快進撃が止まらない。世界66位の大坂なおみ(18)が、ツアー自身初の4強入りだ。予選勝者で同107位のサスノビッチ(ベラルーシ)に6-3、7-6の1時間33分でストレート勝ち。今大会1セットも落とさず、準決勝に進出した。大会の日本女子としては05年浅越しのぶ以来11年ぶりの4強入り。ツアーの格であるプレミアで日本女子がベスト4入りするのは、09年シドニー国際の杉山愛以来となった。次戦は今日24日、同20位のスビトリナ(ウクライナ)と対戦する。

 最後、大坂が祈った。「入って。お願い!」。その祈りが通じた。マッチポイントで時速193キロのサービスエース。ランク下にてこずりながらも、第2セットをタイブレークで振り切り「何とか勝てて、すごくうれしい」。勝って当然という重荷をふりほどいた。

 準々決勝の相手は9月の全米準優勝で6位のプリスコバ(チェコ)を想定していた。しかし、勝ち上がってきたのは予選勝者で107位のランク下。「勝たなくちゃいけないと思った。難しかった」。大坂を指導する吉川真司女子代表コーチも「気持ちのコントロールで波があった」と話す。

 まだ18歳。リードしていても、思い通りにならないと、集中が切れる。第2セットの第2ゲームで自分のサービスゲームを落とすと、思わずかんしゃくが爆発。時速200キロのサーブを放つパワーで、ラケットをたたきつけた。ストリングスについていた振動吸収止めを吹っ飛ばした。

 あっという間に0-5の大ピンチに追い込まれた。それでも気持ちを切り替え「目の前のプレーに集中した」と猛追。ラケットを投げたことも「忘れちゃった」と、忘却のかなたへ押しやり、タイブレークに持ち込み、一気に逆転した。最後は、冷静に「少し態度は直さないとだめね」と反省しきりだった。

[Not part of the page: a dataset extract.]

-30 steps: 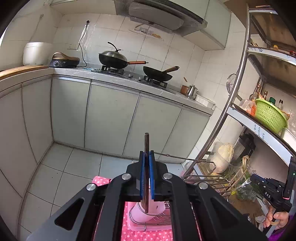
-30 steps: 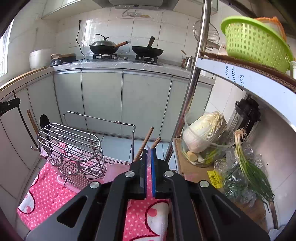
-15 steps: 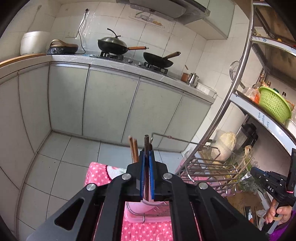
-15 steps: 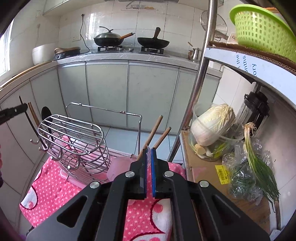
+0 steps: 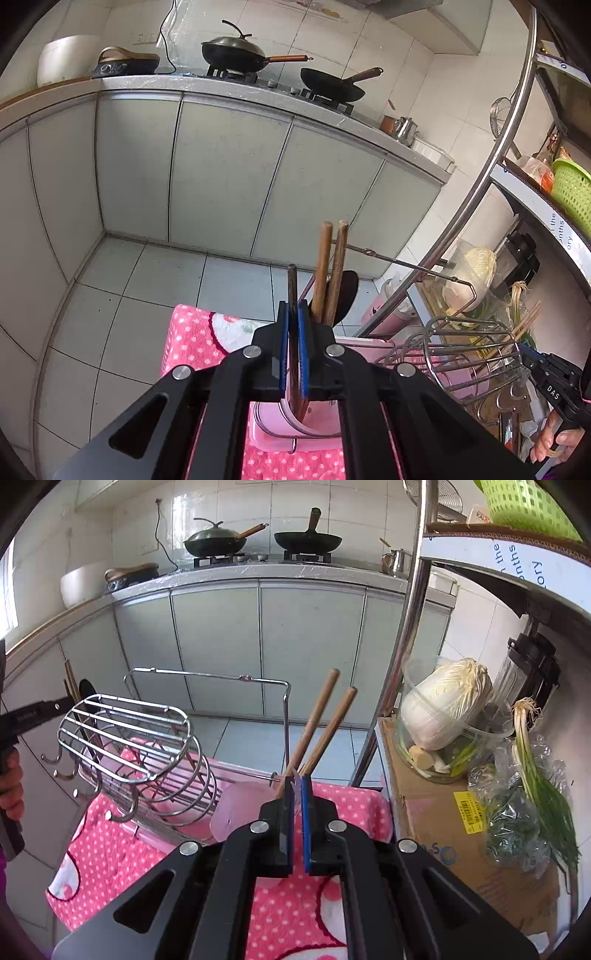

 11年ぶりの日本女子の大会4強入りに、土橋登志久女子代表監督も「もう間違いなく代表候補の1人」。17年2月に行われる女子国別対抗戦フェド杯で日本代表デビューも濃厚だ。この勝利で26日に発表される最新世界ランクでも自己最高の50位近くまで浮上する。

 大坂に対する市場価値も世界が注目する。全米後、錦織圭の事務所で世界的マネジメント会社のIMGと契約した。その途端の快進撃に、なおみ株は急上昇。身長180センチ、規格外のパワーは誰にも止められない。【吉松忠弘】

 ◆女子世界ツアー大会 女子世界ツアーは72年に創設。国際連盟(ITF)が管轄する4大大会(全豪、全仏、ウィンブルドン、全米)と、賞金総額25万ドル以上のWTA(女子テニス協会)公認大会をツアー大会と呼ぶ。WTAツアー大会は、賞金総額や歴史によって、大きく5段階に分かれる。4大大会に次ぐのが年間4大会しかないプレミア・マンダトリー(義務の意味)。次がプレミア5で年間5大会、そして今大会が属するプレミア700で、年間12大会を開催する。最も下にあるのがインターナショナルで約35大会を開催する。